:: TASK STATEMENT ::
How many lines of the listing contain the string "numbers"? Only the number is wanted.

:: DATA UNDER STUDY ::

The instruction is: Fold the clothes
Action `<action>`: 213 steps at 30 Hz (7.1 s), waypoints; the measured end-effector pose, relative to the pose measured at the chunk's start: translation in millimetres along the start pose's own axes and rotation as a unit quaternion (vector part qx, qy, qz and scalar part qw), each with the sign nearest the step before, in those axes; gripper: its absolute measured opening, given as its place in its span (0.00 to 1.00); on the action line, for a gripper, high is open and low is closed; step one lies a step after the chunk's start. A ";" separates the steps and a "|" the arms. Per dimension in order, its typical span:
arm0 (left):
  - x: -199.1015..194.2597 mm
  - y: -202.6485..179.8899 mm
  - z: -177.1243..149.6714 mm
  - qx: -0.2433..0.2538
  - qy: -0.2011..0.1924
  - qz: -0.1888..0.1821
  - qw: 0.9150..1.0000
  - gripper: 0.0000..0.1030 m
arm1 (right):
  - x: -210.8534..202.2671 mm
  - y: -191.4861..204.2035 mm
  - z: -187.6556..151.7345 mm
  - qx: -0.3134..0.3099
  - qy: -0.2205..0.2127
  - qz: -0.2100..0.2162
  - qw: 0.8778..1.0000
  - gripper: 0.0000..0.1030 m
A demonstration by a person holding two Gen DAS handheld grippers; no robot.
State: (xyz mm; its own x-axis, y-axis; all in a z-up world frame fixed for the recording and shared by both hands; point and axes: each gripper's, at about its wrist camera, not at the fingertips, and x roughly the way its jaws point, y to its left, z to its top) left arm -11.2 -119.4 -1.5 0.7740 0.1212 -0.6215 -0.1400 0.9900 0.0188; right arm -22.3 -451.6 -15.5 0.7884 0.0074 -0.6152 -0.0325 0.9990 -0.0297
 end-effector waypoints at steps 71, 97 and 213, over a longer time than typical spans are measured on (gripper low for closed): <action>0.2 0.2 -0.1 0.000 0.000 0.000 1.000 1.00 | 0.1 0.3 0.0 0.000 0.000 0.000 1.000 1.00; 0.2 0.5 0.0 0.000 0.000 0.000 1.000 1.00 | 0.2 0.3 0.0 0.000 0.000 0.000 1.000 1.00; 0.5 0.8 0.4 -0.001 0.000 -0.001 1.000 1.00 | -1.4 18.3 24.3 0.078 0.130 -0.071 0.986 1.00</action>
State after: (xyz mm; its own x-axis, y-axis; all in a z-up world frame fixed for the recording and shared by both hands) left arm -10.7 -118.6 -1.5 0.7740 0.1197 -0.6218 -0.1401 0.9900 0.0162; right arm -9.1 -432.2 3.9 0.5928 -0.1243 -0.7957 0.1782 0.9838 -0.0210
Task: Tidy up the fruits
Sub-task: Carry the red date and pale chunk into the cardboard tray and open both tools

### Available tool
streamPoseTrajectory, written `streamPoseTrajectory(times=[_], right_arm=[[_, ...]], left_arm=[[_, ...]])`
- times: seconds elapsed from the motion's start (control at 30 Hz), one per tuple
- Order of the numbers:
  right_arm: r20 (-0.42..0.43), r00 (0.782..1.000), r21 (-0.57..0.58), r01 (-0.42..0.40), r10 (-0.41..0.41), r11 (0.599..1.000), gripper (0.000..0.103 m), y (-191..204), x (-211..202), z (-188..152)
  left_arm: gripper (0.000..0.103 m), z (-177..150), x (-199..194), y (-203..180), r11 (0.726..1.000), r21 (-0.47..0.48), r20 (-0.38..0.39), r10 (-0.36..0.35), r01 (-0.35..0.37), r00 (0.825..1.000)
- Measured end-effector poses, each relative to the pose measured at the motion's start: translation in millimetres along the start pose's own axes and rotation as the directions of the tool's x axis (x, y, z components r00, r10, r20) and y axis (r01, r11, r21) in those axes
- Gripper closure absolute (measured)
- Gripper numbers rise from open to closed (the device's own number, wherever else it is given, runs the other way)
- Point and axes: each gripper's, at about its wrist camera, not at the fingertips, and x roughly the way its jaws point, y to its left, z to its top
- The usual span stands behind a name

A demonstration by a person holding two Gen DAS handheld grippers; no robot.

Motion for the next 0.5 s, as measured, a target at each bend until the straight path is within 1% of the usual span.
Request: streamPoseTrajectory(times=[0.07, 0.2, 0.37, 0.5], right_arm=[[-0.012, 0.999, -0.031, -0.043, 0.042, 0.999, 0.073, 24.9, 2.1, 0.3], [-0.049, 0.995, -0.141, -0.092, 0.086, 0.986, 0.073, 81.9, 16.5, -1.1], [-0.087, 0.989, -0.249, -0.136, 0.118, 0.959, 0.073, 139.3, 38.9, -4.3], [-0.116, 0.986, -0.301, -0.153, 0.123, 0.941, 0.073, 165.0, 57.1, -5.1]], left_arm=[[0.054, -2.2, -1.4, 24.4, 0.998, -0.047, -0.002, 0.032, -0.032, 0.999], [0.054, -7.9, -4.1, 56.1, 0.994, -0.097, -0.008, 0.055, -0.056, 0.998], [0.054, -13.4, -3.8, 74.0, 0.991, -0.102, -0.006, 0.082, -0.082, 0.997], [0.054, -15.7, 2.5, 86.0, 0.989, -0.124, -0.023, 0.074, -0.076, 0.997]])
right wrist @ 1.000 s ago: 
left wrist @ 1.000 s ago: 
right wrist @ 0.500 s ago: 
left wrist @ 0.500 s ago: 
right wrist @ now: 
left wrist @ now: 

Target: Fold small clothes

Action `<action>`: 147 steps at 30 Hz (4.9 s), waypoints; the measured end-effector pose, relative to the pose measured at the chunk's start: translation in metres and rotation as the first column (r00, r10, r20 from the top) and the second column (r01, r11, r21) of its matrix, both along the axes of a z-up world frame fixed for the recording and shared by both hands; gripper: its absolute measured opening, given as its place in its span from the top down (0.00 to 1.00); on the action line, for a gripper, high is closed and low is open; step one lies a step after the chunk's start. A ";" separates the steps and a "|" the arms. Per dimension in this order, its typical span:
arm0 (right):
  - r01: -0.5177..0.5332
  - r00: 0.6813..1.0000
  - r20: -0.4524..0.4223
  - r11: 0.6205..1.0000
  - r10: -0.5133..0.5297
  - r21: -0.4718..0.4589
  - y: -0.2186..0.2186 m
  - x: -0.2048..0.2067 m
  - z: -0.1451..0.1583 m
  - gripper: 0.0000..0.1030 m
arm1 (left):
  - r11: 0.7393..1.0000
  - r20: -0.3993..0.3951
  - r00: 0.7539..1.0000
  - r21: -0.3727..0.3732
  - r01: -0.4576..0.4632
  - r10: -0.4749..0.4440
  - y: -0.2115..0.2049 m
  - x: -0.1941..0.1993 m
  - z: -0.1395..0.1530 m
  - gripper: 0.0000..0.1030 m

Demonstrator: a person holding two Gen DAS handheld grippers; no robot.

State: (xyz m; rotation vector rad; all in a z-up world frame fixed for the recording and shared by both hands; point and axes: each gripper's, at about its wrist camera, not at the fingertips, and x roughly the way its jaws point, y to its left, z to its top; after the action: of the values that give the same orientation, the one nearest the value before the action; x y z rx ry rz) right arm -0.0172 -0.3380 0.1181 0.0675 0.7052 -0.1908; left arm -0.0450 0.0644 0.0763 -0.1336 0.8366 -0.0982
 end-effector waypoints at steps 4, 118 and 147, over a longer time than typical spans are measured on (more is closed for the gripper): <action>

:: THE COMPLETED TASK ::
2